> Required action: Copy the data that follows, exactly and completely.

> Information supplied:
----
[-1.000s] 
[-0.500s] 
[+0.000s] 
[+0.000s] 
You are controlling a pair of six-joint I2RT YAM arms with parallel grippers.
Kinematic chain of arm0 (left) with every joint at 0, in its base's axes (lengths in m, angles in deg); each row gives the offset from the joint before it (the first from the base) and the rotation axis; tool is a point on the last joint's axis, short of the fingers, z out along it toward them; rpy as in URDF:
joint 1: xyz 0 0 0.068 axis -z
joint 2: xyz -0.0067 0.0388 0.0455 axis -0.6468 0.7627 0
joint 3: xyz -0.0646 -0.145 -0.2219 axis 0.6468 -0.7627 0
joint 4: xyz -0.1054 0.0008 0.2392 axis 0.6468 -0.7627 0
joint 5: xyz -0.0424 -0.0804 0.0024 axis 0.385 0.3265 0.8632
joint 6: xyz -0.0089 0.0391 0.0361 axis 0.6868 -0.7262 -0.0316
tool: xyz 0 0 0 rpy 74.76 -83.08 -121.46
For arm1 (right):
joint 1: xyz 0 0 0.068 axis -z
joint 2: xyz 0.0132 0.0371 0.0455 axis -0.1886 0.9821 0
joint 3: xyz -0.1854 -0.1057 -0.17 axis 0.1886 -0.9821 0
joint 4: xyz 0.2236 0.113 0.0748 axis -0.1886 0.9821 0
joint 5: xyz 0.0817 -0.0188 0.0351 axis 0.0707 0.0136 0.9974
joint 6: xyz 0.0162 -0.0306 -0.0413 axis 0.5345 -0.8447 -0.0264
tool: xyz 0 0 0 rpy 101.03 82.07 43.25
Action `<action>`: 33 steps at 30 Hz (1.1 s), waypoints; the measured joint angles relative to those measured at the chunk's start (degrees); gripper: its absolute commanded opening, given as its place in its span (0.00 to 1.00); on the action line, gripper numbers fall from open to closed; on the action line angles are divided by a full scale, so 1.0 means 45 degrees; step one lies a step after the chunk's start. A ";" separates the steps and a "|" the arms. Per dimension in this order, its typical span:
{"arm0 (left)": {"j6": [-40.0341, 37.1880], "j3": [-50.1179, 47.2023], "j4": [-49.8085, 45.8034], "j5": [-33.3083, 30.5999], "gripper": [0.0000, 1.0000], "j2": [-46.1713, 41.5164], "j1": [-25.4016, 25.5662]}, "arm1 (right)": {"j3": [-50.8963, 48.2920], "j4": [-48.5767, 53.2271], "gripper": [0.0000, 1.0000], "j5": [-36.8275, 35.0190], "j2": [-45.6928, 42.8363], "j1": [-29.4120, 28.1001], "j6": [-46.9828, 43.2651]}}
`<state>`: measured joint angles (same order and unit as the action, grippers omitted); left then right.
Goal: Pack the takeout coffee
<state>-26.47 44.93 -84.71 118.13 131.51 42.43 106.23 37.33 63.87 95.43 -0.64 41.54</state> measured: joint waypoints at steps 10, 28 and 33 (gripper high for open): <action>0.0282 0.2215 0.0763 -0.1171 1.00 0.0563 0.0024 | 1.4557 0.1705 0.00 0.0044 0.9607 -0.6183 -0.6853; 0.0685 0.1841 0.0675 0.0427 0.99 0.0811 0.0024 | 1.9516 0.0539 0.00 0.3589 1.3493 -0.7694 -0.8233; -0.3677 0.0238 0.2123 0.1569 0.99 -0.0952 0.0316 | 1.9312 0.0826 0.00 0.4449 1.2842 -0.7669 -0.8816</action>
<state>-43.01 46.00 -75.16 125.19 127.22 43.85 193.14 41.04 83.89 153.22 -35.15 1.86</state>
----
> Your response:
[-1.000s] 
[-0.500s] 
[+0.000s] 
[+0.000s] 
You are controlling a pair of six-joint I2RT YAM arms with parallel grippers.
Kinematic chain of arm0 (left) with every joint at 0, in its base's axes (lengths in m, angles in deg); each row gives the offset from the joint before it (the first from the base) and the rotation axis; tool is a point on the last joint's axis, short of the fingers, z out along it toward them; rpy as in URDF:
joint 1: xyz 0 0 0.068 axis -z
joint 2: xyz -0.0067 0.0388 0.0455 axis -0.6468 0.7627 0
joint 3: xyz -0.0646 -0.145 -0.2219 axis 0.6468 -0.7627 0
joint 4: xyz -0.1054 0.0008 0.2392 axis 0.6468 -0.7627 0
joint 5: xyz -0.0424 -0.0804 0.0024 axis 0.385 0.3265 0.8632
joint 6: xyz -0.0089 0.0391 0.0361 axis 0.6868 -0.7262 -0.0316
tool: xyz 0 0 0 rpy 74.76 -83.08 -121.46
For arm1 (right):
joint 1: xyz 0 0 0.068 axis -z
joint 2: xyz 0.0132 0.0371 0.0455 axis -0.1886 0.9821 0
joint 3: xyz -0.1854 -0.1057 -0.17 axis 0.1886 -0.9821 0
joint 4: xyz 0.2236 0.113 0.0748 axis -0.1886 0.9821 0
joint 5: xyz 0.0817 -0.0188 0.0351 axis 0.0707 0.0136 0.9974
joint 6: xyz 0.0162 -0.0306 -0.0413 axis 0.5345 -0.8447 -0.0264
tool: xyz 0 0 0 rpy 101.03 82.07 43.25
Action `<action>`: 33 steps at 30 Hz (1.1 s), waypoints; the measured joint angles relative to those measured at the chunk's start (degrees); gripper: its absolute commanded opening, given as its place in its span (0.00 to 1.00); on the action line, gripper numbers fall from open to closed; on the action line angles are divided by a full scale, so 1.0 means 45 degrees; step one lies a step after the chunk's start. A ";" separates the steps and a "|" the arms. Per dimension in this order, its typical span:
{"arm0 (left)": {"j6": [-40.0341, 37.1880], "j3": [-50.1179, 47.2023], "j4": [-49.8085, 45.8034], "j5": [-33.3083, 30.5999], "gripper": [0.0000, 1.0000], "j2": [-46.1713, 41.5164], "j1": [-25.4016, 25.5662]}, "arm1 (right)": {"j3": [-50.8963, 48.2920], "j4": [-48.5767, 53.2271], "gripper": [0.0000, 1.0000], "j5": [-36.8275, 35.0190], "j2": [-45.6928, 42.8363], "j1": [-29.4120, 28.1001], "j6": [-46.9828, 43.2651]}}
`<state>`: measured joint angles (same order and unit as the action, grippers omitted); left then right.
Goal: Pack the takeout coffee
<state>-26.47 44.93 -84.71 118.13 131.51 42.43 106.23 37.33 63.87 95.43 -0.64 41.54</state> measured: joint waypoints at steps 10, 28 and 33 (gripper high for open): <action>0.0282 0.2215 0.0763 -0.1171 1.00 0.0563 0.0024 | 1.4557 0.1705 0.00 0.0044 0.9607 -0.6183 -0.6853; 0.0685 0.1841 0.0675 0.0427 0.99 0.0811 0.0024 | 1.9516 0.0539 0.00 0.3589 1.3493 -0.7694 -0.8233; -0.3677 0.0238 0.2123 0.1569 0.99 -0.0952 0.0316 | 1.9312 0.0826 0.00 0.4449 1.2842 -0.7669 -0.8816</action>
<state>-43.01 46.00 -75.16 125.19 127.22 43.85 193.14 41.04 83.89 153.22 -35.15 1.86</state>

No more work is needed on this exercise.